19 listopada 2024
trybunna-logo

Odklejona opozycja

Przez 16 dni pielęgniarki z Centrum Zdrowia Dziecka toczyły dramatyczną walkę o swoje podstawowe prawa. Były w niej osamotnione. Poza chlubnymi wyjątkami lewicy pozaparlamentarnej główna formacja polskiej opozycji zwana od niedawna „KOD i opozycja” nie tylko nie udzieliła im wsparcia, ale ustami bliskiego sobie Włodzimierza Cimoszewicza wyraziła zdecydowaną dezaprobatę dla pielęgniarek.

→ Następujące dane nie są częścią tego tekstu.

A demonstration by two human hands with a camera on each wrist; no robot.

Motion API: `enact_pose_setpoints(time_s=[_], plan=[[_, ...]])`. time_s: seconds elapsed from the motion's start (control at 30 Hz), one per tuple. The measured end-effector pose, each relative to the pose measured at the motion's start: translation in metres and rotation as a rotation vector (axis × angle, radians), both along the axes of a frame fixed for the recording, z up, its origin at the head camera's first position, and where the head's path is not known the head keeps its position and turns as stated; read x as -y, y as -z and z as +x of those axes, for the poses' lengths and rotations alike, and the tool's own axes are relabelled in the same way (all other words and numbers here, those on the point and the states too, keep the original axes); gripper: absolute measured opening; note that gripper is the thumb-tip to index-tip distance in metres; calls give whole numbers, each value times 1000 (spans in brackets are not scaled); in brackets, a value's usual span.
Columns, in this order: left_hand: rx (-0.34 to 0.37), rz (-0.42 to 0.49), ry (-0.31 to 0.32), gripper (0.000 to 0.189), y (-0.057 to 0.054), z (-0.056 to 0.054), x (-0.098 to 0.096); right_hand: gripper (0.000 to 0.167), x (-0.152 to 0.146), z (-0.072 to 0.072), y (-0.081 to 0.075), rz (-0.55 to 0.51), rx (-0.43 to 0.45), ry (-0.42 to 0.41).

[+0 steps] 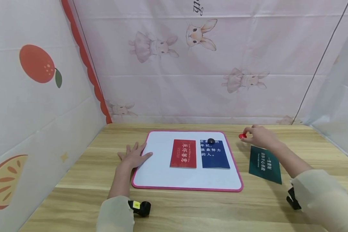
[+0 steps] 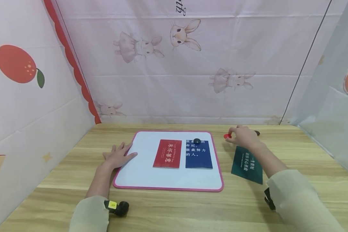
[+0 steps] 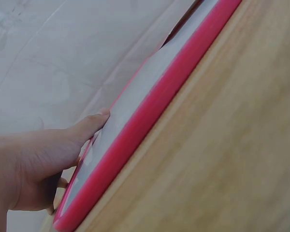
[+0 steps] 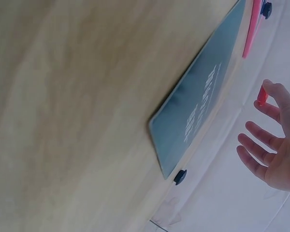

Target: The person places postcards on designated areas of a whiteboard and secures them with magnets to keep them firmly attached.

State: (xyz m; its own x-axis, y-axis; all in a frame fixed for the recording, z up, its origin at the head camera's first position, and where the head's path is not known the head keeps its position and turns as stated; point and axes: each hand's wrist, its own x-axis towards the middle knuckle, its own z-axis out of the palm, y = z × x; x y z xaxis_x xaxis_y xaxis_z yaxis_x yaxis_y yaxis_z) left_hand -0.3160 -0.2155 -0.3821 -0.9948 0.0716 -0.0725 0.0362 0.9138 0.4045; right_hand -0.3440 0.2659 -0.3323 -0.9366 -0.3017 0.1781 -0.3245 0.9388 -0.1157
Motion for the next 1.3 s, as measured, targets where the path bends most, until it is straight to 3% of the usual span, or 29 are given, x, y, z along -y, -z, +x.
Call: enact_pose_setpoints(time_s=[0.43,1.3], plan=[[-4,0,5,75,3,-1,1,36,15,0,0,5,-38,-6],[2,-9,2,75,2,-1,1,35,36,-3,-3,-19,-11,-11]])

Najwyraźniej demokracja, której mają bronić setki tysięcy ludzi na demonstracjach „KOD-u i opozycji” nie obejmuje praw pracowniczych.
Nie tylko one są tu jednak na cenzurowanym. Kwestia zaostrzenia i tak już wyjątkowo restrykcyjnej ustawy antyaborcyjnej także nie wywołała zbytniego zainteresowania środowisk antypisowskich. Co więcej, na ulicach polskich miast próżno by szukać tysięcznych tłumów protestujących przeciw ustawie antyterrorystycznej. A przecież jej przyjęcie poważnie ograniczy nasze prawa obywatelskie, zarazem legitymizując i wyjmując spod społecznej kontroli arbitralne działania resortów siłowych. Jej konsekwencje dla przeciętnego obywatela mogą być daleko bardziej dotkliwe i bezpośrednie niż paraliż Trybunału Konstytucyjnego.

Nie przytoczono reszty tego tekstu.